When most people hear the term “audit,” they think of the IRS. They also think of a confusing process that can take months or years. In California, business owners need to be aware that an audit by the state Employment Development Department (EDD) can also have costly results if not handled properly.
These audits typically look at whether a business is meeting its payroll tax obligations and providing the proper benefit coverage that employees are entitled to. Disputes usually arise over a company’s classification of some workers as independent contractors, who are not entitled to benefits.
How do the audits work?
EDD audits typically cover a three-year period. However, the agency may decide to look back further if they wish. The agency will then set an initial interview date, where they will gather information about your business. Records that you will need to make available to the auditor include, but are not limited to:
- Annual financial statements and banking records
- Ownership verification documents
- Federal and state tax records, including employees’ W-2, W-4 and quarterly tax return (Form 941) forms
- Payroll records
- Agreements with independent contractors
The auditor will review your records and ask questions or ask for more information. At the end, the auditor will issue their findings. If they find that you have not paid proper payroll taxes, possibly because of misclassifying employees as independent contractors, you could face heavy fines.

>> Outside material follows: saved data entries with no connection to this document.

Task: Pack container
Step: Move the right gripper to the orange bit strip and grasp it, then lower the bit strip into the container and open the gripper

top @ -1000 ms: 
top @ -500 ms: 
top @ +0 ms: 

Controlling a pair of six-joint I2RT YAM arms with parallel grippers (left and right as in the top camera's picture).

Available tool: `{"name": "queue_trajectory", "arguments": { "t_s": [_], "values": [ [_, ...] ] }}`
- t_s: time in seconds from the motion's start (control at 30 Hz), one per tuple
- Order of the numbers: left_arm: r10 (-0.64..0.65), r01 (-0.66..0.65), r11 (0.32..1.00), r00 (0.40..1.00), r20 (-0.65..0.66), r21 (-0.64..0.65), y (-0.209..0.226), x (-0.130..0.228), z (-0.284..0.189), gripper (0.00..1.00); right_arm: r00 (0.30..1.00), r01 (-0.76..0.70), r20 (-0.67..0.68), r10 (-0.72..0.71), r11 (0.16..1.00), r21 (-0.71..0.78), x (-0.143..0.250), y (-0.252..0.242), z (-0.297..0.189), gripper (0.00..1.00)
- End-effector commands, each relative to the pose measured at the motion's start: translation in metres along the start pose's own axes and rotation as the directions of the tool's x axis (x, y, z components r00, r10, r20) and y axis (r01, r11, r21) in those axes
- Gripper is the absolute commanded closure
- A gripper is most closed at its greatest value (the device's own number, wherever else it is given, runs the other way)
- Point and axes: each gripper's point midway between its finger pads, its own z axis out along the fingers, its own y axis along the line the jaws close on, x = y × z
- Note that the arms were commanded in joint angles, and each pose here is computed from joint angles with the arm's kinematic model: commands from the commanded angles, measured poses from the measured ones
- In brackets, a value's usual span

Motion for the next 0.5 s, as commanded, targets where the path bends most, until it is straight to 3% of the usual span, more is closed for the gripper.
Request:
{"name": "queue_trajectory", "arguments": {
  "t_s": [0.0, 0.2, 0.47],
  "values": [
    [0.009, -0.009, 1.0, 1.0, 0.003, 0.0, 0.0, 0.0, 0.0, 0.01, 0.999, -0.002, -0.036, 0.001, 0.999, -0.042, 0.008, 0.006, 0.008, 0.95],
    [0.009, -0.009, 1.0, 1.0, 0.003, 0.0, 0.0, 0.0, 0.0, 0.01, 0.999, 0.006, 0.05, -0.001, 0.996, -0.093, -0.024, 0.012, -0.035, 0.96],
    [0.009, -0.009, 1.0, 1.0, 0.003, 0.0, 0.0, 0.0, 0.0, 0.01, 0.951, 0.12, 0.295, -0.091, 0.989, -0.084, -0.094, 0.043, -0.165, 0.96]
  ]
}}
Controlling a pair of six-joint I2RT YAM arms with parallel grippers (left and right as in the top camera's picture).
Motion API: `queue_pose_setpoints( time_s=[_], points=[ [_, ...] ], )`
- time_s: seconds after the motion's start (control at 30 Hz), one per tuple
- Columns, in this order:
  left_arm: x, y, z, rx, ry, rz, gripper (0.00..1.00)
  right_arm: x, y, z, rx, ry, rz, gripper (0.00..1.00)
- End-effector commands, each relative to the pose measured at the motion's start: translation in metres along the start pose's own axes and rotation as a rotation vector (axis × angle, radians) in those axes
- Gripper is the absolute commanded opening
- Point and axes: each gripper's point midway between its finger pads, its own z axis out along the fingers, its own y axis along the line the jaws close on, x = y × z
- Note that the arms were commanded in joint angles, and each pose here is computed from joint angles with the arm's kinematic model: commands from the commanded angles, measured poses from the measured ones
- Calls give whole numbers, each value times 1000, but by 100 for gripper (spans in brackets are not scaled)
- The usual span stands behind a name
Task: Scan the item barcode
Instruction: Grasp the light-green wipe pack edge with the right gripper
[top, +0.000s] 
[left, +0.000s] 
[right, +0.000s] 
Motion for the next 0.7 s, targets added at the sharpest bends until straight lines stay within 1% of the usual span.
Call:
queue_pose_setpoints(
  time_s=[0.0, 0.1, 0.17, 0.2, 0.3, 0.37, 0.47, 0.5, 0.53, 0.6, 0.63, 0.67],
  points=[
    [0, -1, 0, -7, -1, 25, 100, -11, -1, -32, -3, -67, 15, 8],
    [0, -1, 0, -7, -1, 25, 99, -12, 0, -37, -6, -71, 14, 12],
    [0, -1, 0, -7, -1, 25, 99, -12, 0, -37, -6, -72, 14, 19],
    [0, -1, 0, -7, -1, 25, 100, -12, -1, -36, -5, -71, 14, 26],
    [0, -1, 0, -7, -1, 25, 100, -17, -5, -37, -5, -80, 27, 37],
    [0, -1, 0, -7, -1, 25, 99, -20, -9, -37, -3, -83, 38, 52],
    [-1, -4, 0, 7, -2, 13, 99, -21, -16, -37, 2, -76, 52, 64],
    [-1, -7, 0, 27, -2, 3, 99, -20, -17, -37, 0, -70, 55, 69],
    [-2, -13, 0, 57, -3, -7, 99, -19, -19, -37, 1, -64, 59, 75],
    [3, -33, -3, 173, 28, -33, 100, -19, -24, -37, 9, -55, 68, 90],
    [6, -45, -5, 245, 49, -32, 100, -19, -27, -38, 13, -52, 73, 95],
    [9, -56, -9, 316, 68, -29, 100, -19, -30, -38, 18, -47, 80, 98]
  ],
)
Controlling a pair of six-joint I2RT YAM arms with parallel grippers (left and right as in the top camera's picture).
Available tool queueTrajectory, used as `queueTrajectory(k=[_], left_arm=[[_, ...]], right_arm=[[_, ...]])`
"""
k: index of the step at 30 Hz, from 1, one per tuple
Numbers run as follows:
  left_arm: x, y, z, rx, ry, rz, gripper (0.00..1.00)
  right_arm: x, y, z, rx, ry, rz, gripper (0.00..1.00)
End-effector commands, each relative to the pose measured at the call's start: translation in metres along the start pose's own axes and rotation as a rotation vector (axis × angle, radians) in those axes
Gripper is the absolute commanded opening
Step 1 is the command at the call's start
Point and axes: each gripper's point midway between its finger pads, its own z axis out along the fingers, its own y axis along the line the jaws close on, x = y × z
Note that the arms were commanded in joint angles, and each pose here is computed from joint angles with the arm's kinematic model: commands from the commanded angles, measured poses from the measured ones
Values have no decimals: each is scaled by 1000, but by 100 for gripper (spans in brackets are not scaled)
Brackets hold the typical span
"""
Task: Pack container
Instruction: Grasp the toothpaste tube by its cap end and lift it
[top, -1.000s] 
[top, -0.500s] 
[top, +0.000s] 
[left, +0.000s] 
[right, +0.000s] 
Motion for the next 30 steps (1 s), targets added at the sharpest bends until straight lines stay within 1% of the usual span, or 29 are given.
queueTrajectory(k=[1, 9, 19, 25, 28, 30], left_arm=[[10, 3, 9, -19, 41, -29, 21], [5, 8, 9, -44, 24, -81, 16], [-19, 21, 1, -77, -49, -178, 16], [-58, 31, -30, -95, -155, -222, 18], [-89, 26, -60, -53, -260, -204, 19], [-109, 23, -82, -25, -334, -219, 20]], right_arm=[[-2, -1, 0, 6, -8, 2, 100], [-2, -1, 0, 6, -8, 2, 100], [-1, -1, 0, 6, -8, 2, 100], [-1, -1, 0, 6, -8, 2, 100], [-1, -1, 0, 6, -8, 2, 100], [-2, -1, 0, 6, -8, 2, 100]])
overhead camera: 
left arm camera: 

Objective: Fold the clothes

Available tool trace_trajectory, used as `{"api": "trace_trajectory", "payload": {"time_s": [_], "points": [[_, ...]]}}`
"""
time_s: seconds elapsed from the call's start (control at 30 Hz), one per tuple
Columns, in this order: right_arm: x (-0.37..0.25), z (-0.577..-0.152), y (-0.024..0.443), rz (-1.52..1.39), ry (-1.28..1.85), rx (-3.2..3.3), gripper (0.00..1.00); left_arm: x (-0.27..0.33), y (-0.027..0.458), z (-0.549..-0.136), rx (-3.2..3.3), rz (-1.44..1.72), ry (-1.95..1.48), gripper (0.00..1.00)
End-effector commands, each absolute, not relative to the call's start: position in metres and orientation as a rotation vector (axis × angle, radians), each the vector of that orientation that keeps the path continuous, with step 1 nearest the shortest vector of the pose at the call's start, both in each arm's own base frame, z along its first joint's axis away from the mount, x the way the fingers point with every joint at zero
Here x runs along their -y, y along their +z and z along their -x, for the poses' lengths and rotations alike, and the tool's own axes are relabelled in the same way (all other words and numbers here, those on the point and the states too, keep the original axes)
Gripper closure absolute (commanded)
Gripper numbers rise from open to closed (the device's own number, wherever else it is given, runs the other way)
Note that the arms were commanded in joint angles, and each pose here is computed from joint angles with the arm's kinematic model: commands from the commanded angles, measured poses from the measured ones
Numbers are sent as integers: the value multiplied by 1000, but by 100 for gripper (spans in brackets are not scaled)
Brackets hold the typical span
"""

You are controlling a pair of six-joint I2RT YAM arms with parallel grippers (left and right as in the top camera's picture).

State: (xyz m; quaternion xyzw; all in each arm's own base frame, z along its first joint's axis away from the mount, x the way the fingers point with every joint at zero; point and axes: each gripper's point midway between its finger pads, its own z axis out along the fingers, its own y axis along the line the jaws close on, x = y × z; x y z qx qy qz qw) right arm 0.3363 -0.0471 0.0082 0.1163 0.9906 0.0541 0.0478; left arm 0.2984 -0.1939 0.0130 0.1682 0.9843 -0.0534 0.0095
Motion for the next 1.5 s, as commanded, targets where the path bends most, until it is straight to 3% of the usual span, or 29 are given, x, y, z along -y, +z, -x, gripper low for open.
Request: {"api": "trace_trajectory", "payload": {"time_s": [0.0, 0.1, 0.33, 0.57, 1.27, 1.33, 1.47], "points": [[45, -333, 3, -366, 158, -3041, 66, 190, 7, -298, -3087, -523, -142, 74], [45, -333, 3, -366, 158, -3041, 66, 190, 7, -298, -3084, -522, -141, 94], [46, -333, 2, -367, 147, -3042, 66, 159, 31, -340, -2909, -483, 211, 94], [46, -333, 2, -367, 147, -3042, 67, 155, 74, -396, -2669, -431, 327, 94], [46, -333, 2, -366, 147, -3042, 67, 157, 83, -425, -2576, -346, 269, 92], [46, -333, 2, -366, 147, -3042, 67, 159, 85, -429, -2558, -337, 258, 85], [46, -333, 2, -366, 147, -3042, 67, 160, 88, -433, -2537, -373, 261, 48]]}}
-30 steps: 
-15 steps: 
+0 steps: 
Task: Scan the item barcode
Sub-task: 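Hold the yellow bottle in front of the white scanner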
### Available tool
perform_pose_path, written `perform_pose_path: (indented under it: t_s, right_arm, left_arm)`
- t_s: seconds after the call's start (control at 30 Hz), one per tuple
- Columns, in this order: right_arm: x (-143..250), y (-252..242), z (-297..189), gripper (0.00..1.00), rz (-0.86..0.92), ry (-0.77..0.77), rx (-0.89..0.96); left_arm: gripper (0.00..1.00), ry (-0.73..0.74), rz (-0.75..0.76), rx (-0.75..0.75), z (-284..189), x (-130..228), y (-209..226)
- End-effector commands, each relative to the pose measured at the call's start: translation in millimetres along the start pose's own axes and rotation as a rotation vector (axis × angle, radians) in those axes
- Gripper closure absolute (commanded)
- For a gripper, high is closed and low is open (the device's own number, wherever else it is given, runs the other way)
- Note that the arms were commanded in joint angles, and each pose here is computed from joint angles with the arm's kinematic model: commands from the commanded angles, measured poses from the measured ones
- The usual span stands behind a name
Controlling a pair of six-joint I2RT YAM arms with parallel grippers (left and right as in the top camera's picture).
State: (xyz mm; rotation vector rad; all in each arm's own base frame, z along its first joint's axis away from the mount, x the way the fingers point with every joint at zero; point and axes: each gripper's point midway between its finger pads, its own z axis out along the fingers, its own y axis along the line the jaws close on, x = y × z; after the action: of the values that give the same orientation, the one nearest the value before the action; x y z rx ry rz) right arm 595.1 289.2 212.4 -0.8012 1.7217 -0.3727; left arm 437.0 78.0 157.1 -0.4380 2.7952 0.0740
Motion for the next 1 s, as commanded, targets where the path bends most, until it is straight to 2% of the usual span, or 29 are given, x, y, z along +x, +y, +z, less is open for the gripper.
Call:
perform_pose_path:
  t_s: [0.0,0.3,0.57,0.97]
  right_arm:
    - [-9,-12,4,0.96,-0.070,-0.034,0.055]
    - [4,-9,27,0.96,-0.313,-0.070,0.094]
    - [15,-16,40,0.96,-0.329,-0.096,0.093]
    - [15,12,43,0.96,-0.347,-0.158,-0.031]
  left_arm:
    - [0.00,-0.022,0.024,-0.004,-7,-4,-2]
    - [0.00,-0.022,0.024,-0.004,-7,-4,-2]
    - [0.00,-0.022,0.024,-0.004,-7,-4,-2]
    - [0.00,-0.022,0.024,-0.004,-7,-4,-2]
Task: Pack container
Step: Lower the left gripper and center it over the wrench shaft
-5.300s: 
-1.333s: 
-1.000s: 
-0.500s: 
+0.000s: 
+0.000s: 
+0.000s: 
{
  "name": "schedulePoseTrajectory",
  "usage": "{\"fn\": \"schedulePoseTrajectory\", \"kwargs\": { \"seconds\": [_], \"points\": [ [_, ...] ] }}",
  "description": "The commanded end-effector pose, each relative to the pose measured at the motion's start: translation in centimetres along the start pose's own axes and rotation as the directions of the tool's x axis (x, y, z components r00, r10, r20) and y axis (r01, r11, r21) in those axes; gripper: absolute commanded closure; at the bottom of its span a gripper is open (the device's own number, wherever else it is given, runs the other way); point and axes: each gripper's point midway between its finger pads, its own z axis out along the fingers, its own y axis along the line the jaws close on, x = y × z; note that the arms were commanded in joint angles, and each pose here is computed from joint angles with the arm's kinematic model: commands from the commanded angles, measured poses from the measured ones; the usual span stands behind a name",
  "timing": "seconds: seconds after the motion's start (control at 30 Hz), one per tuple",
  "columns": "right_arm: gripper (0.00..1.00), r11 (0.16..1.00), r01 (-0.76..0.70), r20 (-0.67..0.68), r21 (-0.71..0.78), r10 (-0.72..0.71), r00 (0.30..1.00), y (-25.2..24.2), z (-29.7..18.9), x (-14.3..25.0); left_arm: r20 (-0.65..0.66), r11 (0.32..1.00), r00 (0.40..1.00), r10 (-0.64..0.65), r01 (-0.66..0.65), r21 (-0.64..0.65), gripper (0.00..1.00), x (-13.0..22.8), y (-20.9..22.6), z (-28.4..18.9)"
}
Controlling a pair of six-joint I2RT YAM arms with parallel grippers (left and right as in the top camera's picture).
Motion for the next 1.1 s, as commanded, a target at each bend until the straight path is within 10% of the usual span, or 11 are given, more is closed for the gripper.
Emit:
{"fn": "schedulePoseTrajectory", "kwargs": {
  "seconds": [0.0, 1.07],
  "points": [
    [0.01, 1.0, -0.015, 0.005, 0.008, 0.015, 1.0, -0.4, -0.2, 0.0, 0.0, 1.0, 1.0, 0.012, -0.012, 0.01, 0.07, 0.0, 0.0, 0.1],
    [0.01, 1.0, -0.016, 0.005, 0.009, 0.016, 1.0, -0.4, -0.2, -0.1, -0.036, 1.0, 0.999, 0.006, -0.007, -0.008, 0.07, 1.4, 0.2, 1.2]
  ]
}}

The EDD may also choose to share the findings of your audit with the IRS. This could open the door to another lengthy investigation and even more financial penalties.
Know your rights and options
Do not ignore the initial notice of the audit, and do not ignore requests for information from the EDD. Instead, start preparing immediately. Consider speaking with an experienced tax attorney who can walk you through the process and help you prepare for the initial interview.
Additionally, should you face serious fines, there is an appeal process. Having an experienced attorney in your corner who knows how the appeals process works will be advantageous.